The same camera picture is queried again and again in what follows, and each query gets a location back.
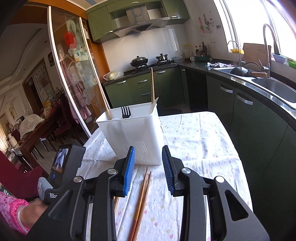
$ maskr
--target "person's hand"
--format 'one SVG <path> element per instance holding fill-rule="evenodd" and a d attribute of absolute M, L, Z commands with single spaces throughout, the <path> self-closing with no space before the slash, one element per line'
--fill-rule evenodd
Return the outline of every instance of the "person's hand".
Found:
<path fill-rule="evenodd" d="M 20 220 L 28 228 L 32 228 L 40 216 L 47 209 L 47 205 L 42 200 L 37 199 L 20 212 Z"/>

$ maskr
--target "table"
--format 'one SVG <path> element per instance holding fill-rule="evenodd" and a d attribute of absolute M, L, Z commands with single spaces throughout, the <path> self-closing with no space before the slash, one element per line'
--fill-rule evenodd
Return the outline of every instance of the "table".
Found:
<path fill-rule="evenodd" d="M 198 112 L 160 117 L 165 145 L 172 156 L 180 158 L 185 167 L 200 176 L 223 176 L 252 209 L 250 192 L 242 163 L 231 139 L 215 113 Z M 98 128 L 84 145 L 86 152 L 77 174 L 85 179 L 98 176 L 113 167 L 115 153 Z M 120 198 L 115 213 L 117 239 L 128 240 L 136 211 L 146 166 L 135 165 L 128 196 Z M 148 166 L 153 172 L 138 241 L 176 241 L 180 239 L 183 197 L 172 197 L 168 191 L 163 166 Z M 207 241 L 210 222 L 207 202 Z M 91 226 L 89 209 L 87 240 Z"/>
<path fill-rule="evenodd" d="M 41 122 L 21 143 L 20 150 L 24 158 L 29 162 L 29 164 L 36 168 L 39 166 L 37 160 L 32 156 L 31 151 L 34 148 L 34 145 L 39 141 L 39 138 L 50 128 L 57 120 L 62 116 L 62 108 L 59 106 L 48 115 L 43 122 Z"/>

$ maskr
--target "white tile wall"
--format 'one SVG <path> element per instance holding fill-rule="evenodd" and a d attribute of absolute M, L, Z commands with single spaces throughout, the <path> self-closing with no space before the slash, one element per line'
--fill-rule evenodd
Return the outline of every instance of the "white tile wall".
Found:
<path fill-rule="evenodd" d="M 103 49 L 110 71 L 134 69 L 130 62 L 137 56 L 148 58 L 148 64 L 157 62 L 160 53 L 168 58 L 182 55 L 184 44 L 188 43 L 183 24 L 168 25 L 144 33 L 132 34 L 103 43 Z"/>

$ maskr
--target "metal screw cap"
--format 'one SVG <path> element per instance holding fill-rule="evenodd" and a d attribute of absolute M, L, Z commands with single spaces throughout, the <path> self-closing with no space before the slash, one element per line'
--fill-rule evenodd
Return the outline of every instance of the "metal screw cap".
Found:
<path fill-rule="evenodd" d="M 114 174 L 116 174 L 116 173 L 117 173 L 117 170 L 114 169 L 114 168 L 110 168 L 110 169 L 108 170 L 108 174 L 110 174 L 110 175 L 114 175 Z"/>
<path fill-rule="evenodd" d="M 79 182 L 82 181 L 82 177 L 81 177 L 81 176 L 76 176 L 76 177 L 73 178 L 73 181 L 74 181 L 75 183 L 79 183 Z"/>
<path fill-rule="evenodd" d="M 190 170 L 189 168 L 187 168 L 187 167 L 182 168 L 181 171 L 182 171 L 183 173 L 185 173 L 185 174 L 189 174 L 189 173 L 191 173 L 191 170 Z"/>
<path fill-rule="evenodd" d="M 216 177 L 216 181 L 219 182 L 219 183 L 223 183 L 224 180 L 225 180 L 224 177 L 221 177 L 221 176 Z"/>

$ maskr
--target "faucet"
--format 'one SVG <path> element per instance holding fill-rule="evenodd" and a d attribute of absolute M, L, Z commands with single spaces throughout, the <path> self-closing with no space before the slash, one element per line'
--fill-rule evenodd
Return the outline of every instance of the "faucet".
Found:
<path fill-rule="evenodd" d="M 234 40 L 230 40 L 230 41 L 228 41 L 227 45 L 228 45 L 230 42 L 235 42 L 235 43 L 237 44 L 237 50 L 238 50 L 238 52 L 239 52 L 239 44 L 238 44 L 236 41 L 234 41 Z M 241 58 L 240 58 L 240 54 L 239 54 L 239 66 L 242 67 L 242 60 L 241 60 Z"/>
<path fill-rule="evenodd" d="M 276 41 L 274 30 L 272 29 L 272 27 L 269 24 L 265 23 L 263 25 L 263 38 L 264 38 L 264 45 L 265 45 L 265 54 L 266 54 L 266 63 L 267 63 L 267 66 L 263 66 L 260 60 L 259 60 L 259 63 L 261 65 L 261 70 L 263 72 L 266 72 L 267 73 L 267 78 L 270 78 L 269 52 L 268 52 L 268 46 L 267 46 L 267 43 L 266 43 L 266 36 L 265 36 L 265 29 L 266 29 L 266 27 L 269 27 L 269 29 L 271 31 L 272 38 L 274 40 L 274 53 L 277 54 L 277 55 L 281 55 L 281 53 L 279 51 L 279 46 L 278 46 L 278 43 Z"/>
************
Exercise
Of the lines above, copy each one that contains the word "tile".

Reply to the task
--target "white tile wall"
Return the outline of every instance of the "white tile wall".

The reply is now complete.